Leap forward to November 2004, when the dilapidated hotel changed ownership. Realty America Group and Behringer Harvard Funds, two Dallas firms, bought the place from the Maharishi Global Development Fund. Soon, an $80 million redevelopment of the property will begin. But the plans do not include the tiki.

Jeff Berry, one of the principal owners of Realty America, says the contents of Trader Vic’s will likely be auctioned off, with proceeds going to charity. That includes the tiki, which Berry says will remain in an “undisclosed location” until the auction. He himself didn’t know the details of the location until after the sale of the hotel had gone through.
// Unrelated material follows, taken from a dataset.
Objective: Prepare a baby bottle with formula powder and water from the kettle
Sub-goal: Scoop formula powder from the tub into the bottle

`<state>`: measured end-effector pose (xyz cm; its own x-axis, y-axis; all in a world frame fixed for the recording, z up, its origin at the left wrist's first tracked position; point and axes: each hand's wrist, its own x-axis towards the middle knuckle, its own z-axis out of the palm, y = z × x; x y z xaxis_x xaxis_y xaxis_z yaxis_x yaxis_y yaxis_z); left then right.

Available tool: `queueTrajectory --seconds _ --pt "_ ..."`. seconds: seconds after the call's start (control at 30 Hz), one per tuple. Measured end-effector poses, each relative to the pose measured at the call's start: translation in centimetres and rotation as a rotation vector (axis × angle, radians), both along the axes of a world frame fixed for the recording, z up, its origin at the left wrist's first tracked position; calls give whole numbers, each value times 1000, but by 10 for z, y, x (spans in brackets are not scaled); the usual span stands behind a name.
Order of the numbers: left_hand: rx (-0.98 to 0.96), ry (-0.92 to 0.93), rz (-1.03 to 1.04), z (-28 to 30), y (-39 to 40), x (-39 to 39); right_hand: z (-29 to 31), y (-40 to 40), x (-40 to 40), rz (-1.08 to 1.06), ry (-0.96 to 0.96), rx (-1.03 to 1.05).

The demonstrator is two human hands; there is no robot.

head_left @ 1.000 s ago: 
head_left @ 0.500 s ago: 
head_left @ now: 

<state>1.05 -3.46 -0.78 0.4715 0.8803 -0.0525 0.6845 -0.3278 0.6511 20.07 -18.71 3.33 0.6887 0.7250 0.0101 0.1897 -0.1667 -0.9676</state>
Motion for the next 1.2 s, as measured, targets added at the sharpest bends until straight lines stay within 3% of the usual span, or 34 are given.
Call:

“I didn’t know where the undisclosed location was,” he says. “And then I stumbled across this huge piece of wood and said, ‘I guess this is it.’” Berry says the tiki was surrounded by empty beer cans, and he quickly brought Kip Sowden, the firm’s other principal, to see it.

The two Highland Park High School grads had fond memories of the totem and rejoiced to be back in its company. Says Sowden, “We looked for a big scorpion glass that we could put umbrellas in and have a drink to celebrate.”